#### [Task goal]
Starting with the line containing "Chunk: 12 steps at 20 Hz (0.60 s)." and going on through the line containing "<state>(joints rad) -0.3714", return the lines of the data below exactly, and only those.

══ Supplied records ══

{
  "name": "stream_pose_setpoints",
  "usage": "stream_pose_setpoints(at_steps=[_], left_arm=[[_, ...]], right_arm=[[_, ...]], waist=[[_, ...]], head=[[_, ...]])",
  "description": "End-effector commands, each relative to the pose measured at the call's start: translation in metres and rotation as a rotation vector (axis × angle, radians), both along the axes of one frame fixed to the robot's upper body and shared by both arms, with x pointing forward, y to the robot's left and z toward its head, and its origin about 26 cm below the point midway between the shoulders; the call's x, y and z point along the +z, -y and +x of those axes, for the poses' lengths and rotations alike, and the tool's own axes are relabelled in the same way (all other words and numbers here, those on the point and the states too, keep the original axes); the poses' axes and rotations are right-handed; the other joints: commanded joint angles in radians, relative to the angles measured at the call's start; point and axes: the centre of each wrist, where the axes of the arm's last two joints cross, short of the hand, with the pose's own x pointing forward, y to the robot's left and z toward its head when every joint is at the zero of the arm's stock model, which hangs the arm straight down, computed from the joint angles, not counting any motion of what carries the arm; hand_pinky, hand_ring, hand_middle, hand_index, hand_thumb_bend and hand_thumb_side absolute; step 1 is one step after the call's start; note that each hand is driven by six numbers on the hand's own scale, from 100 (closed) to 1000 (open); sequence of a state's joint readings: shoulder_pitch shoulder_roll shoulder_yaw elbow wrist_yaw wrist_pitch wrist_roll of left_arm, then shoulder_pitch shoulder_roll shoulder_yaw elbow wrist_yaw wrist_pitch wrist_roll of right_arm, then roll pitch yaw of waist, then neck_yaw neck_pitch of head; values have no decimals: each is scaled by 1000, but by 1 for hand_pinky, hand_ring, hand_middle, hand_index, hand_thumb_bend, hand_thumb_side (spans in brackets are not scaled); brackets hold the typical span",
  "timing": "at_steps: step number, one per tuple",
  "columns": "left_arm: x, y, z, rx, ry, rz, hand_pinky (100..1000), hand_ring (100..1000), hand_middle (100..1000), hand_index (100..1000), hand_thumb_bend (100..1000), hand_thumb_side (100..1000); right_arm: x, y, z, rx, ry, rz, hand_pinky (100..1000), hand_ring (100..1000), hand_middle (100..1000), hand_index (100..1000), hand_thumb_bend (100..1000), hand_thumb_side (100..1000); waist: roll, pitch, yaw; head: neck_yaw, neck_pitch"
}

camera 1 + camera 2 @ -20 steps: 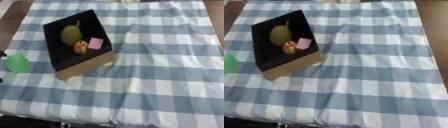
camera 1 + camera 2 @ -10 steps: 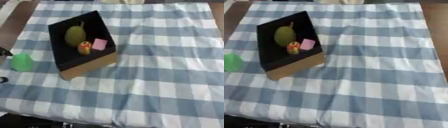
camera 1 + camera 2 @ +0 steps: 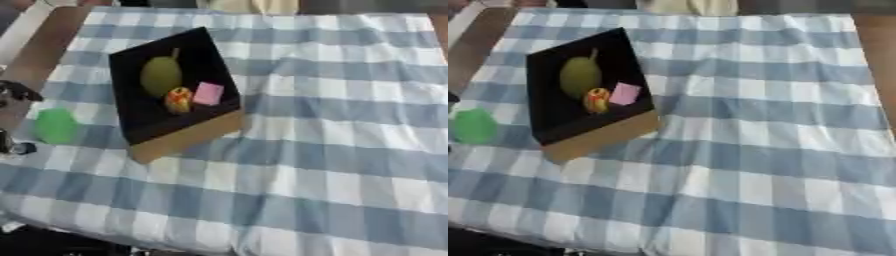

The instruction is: Pick up objects on the table and place them in the box.

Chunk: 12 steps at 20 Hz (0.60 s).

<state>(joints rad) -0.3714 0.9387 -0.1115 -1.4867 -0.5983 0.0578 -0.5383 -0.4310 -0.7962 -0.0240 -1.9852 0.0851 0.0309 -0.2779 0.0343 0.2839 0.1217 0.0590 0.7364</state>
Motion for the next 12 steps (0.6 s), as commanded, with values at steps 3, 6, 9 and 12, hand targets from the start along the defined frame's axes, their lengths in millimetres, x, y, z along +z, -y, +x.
stream_pose_setpoints(at_steps=[3,6,9,12], left_arm=[[18,2,2,-16,37,30,944,906,840,897,587,132],[18,4,5,-24,32,27,943,906,840,897,587,130],[17,6,9,-31,22,26,943,906,840,896,587,125],[15,7,12,-35,6,28,943,905,839,895,588,124]], right_arm=[[8,0,-4,0,23,-9,844,794,736,838,100,466],[8,0,-4,-2,23,-6,844,794,735,838,100,466],[8,0,-4,-1,24,-3,844,794,735,838,100,467],[8,0,-4,-1,23,0,844,794,735,838,100,471]], waist=[[-5,-19,-3],[-6,-19,-4],[-6,-18,-7],[-6,-17,-8]], head=[[-9,-7],[-12,-7],[-15,-8],[-16,-8]])
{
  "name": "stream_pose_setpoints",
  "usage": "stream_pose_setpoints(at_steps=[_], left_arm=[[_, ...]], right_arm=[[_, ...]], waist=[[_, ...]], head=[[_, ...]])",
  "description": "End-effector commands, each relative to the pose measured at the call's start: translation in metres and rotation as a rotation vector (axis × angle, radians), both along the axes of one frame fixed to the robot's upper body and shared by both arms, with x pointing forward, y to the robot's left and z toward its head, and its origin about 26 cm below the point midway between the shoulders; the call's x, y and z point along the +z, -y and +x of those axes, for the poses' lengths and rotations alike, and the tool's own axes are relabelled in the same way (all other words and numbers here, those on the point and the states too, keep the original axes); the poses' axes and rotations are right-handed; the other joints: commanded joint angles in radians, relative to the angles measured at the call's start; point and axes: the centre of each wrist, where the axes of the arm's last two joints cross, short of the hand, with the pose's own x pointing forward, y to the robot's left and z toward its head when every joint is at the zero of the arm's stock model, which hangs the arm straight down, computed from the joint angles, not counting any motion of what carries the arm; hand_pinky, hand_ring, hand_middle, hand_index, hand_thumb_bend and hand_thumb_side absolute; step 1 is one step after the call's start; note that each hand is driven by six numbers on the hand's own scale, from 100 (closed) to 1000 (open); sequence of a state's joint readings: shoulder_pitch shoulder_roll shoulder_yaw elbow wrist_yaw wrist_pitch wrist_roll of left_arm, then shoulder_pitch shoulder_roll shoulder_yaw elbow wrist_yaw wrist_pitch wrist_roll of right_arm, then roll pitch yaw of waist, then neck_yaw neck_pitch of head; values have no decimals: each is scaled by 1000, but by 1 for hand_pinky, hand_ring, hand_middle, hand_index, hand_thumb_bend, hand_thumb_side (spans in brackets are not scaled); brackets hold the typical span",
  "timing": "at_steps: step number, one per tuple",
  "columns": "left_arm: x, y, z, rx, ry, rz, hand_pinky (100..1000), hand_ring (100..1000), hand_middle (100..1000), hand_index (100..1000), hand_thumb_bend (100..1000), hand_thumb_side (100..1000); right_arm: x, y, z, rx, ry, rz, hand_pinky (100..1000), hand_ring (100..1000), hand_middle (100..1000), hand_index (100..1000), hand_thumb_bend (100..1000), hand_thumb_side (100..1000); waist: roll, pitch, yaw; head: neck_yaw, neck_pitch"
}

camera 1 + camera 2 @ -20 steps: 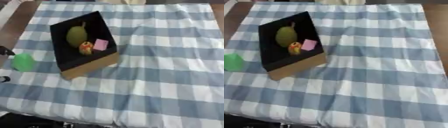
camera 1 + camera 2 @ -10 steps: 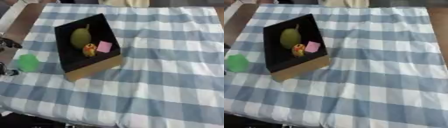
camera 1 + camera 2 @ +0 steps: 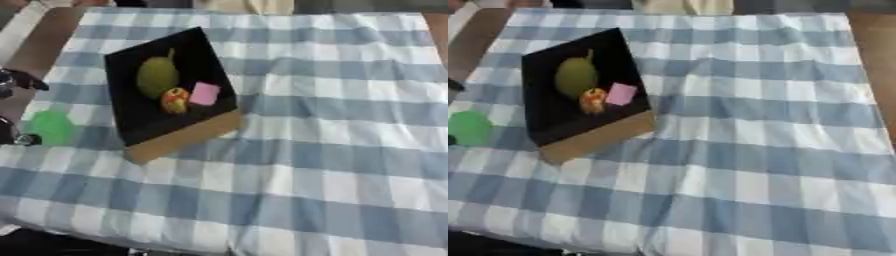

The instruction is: Pick up objects on the table and place them in the box.

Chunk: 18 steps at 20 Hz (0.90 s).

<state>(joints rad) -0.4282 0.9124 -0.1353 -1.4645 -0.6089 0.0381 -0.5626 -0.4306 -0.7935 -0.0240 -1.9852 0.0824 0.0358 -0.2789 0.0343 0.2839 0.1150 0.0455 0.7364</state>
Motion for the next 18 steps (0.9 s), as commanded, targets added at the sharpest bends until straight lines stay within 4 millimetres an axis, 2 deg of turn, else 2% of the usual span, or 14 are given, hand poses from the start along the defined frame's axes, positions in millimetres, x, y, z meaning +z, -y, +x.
stream_pose_setpoints(at_steps=[1,11,18], left_arm=[[11,-4,1,7,4,31,942,905,839,894,589,123],[1,-4,7,21,-24,51,917,876,779,847,619,213],[-7,-5,9,41,-25,61,881,835,728,804,585,277]], right_arm=[[8,0,-4,0,27,-5,844,794,735,838,100,471],[8,0,-4,-1,25,4,844,793,734,837,100,476],[7,0,-4,11,22,3,848,797,737,840,100,482]], waist=[[-5,-17,-2],[-4,-16,-5],[-5,-15,-6]], head=[[-2,-8],[-1,-6],[3,-8]])
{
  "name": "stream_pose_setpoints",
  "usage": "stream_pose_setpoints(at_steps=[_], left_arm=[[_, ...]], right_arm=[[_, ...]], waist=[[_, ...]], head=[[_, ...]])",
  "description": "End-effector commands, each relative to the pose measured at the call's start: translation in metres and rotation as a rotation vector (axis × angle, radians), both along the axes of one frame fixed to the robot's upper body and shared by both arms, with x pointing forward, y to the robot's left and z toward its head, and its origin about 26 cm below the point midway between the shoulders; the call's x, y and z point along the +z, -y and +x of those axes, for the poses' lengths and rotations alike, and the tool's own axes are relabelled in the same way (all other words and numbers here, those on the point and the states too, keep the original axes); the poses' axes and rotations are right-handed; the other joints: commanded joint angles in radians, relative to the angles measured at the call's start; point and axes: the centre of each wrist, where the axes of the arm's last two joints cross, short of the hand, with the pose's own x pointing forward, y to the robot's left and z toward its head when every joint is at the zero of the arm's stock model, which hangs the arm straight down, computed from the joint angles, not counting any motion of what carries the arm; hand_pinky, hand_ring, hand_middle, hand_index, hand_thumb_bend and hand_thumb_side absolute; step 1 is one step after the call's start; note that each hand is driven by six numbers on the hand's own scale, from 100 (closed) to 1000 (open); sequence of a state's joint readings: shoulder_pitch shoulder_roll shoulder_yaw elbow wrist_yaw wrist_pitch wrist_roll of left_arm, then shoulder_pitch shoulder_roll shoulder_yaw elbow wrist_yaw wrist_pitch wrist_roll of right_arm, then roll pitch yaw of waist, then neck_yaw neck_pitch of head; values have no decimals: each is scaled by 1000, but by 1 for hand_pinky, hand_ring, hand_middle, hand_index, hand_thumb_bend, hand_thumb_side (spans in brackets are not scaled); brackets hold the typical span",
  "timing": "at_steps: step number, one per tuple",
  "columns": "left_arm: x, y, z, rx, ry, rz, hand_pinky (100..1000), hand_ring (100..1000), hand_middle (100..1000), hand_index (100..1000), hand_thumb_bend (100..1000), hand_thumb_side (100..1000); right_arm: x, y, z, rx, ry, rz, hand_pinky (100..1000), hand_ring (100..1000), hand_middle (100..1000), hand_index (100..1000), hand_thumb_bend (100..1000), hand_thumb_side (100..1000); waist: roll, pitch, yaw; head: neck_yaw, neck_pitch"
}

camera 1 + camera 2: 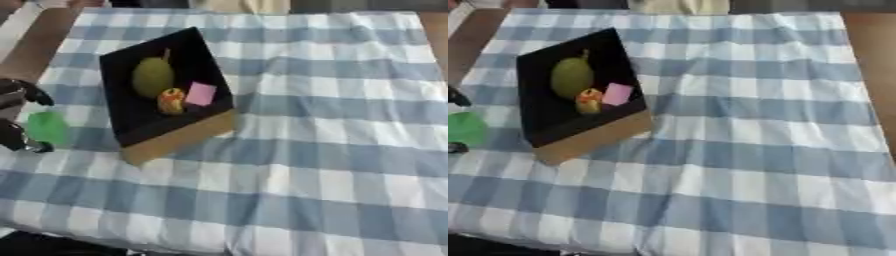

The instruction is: Pick up objects on the table and place them in the box.

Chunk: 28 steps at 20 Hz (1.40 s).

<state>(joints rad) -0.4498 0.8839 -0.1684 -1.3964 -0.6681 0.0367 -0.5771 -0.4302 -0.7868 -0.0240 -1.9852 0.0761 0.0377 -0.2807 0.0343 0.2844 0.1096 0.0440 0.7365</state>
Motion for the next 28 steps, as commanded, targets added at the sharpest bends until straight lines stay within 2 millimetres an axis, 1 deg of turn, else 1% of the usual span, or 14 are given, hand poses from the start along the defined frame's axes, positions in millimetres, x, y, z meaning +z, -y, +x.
stream_pose_setpoints(at_steps=[1,4,7,10,12,15,19,22,24,26,28], left_arm=[[10,-4,1,15,36,21,872,823,711,791,571,283],[7,-2,2,17,41,11,853,797,675,767,546,291],[4,-2,3,16,35,4,834,768,635,739,494,270],[2,-2,3,13,20,-2,826,758,625,729,437,214],[2,-1,3,8,8,-7,813,749,617,721,381,168],[1,-1,3,2,-5,-14,805,736,604,708,332,113],[0,0,3,-6,-15,-20,786,701,567,679,327,100],[-1,0,3,-9,-21,-21,781,673,540,665,348,100],[-1,0,3,-8,-21,-23,774,636,508,642,352,100],[0,0,3,-6,-5,-25,759,583,461,656,348,100],[4,1,2,-8,25,-27,738,529,422,638,345,100]], right_arm=[[8,1,-4,6,26,-9,848,797,737,840,100,483],[8,1,-4,6,24,-7,848,797,737,840,100,485],[7,1,-4,5,22,-6,849,797,737,840,100,490],[7,1,-4,6,22,-4,849,797,737,840,100,493],[7,1,-4,7,22,-3,849,796,737,840,100,496],[6,1,-4,7,20,-2,849,797,737,840,100,500],[6,1,-4,7,18,0,850,797,737,840,100,505],[6,1,-4,6,17,2,850,794,737,840,100,512],[6,1,-4,5,17,3,850,794,736,839,100,517],[5,1,-4,3,16,5,850,794,736,840,100,519],[5,1,-4,2,16,4,850,794,736,840,100,520]], waist=[[-5,-15,-1],[-6,-14,-2],[-6,-13,-2],[-6,-13,-3],[-6,-12,-3],[-5,-12,-4],[-4,-12,-5],[-4,-12,-5],[-5,-12,-5],[-5,-12,-5],[-5,-12,-5]], head=[[5,-8],[6,-9],[9,-10],[9,-9],[9,-9],[9,-10],[9,-10],[7,-11],[6,-12],[5,-13],[3,-14]])
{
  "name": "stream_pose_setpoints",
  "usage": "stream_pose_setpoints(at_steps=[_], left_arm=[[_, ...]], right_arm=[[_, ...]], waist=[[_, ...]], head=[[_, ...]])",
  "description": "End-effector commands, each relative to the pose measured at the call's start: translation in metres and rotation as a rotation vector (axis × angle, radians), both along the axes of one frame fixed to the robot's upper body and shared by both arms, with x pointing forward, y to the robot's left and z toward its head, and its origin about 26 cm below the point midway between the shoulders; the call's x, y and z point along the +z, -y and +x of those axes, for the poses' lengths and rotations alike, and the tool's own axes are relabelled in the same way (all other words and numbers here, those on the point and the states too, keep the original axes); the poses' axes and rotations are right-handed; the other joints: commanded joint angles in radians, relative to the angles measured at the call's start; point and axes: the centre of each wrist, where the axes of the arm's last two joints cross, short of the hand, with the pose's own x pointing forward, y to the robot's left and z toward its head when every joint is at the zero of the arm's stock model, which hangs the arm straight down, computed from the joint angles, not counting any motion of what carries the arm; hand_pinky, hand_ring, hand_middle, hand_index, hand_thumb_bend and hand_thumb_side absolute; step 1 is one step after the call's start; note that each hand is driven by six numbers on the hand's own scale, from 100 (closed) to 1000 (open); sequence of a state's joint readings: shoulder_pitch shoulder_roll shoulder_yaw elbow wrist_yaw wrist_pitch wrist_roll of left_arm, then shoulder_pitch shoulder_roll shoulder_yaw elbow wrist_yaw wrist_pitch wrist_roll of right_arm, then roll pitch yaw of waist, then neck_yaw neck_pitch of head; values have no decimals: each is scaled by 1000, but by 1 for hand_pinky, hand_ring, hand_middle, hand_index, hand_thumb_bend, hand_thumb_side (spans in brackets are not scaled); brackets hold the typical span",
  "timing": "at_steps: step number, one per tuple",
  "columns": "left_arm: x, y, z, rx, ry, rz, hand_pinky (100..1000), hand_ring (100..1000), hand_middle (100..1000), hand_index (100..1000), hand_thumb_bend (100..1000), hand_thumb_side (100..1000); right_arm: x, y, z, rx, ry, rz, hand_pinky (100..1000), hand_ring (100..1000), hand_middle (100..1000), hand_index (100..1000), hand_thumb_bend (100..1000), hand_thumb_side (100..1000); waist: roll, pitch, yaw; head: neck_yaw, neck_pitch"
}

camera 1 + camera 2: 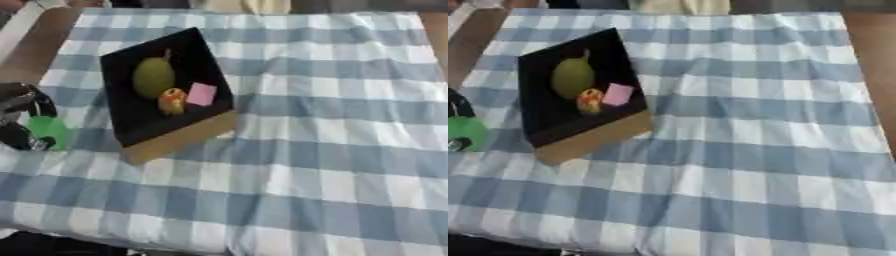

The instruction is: Pick up objects on the table and place them in the box.

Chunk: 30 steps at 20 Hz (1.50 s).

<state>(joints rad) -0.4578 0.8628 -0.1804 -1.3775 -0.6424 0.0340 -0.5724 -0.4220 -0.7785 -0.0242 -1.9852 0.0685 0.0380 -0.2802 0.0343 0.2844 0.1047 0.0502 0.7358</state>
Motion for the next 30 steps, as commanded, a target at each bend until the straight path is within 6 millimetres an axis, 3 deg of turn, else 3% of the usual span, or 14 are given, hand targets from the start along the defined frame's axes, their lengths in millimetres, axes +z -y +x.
stream_pose_setpoints(at_steps=[1,5,18,24,30], left_arm=[[15,-2,-3,2,56,12,738,529,422,638,345,100],[30,3,-7,-6,131,22,710,439,353,605,333,100],[91,33,-24,-98,316,50,705,419,335,588,300,100],[125,69,-26,-241,389,33,708,419,334,589,279,100],[146,111,-9,-370,407,-7,704,419,332,589,265,100]], right_arm=[[9,1,-4,-3,28,-8,850,794,736,840,100,520],[8,1,-4,-6,25,-8,851,793,736,839,100,523],[7,3,-5,-19,18,-12,851,793,735,839,100,528],[7,3,-5,-19,13,-14,852,793,735,839,100,527],[7,1,-4,-8,7,-18,852,793,735,839,100,529]], waist=[[-5,-12,1],[-4,-13,3],[5,-20,10],[9,-26,11],[14,-32,2]], head=[[-4,-13],[-7,-11],[-25,-4],[-41,3],[-35,4]])
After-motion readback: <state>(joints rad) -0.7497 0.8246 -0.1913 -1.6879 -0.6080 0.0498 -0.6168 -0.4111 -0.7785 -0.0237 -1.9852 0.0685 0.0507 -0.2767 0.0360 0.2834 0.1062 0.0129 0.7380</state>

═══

#### [Result of the task]
Chunk: 12 steps at 20 Hz (0.60 s).

<state>(joints rad) -0.3714 0.9387 -0.1115 -1.4867 -0.5983 0.0578 -0.5383 -0.4310 -0.7962 -0.0240 -1.9852 0.0851 0.0309 -0.2779 0.0343 0.2839 0.1217 0.0590 0.7364</state>

No other output belongs to this answer.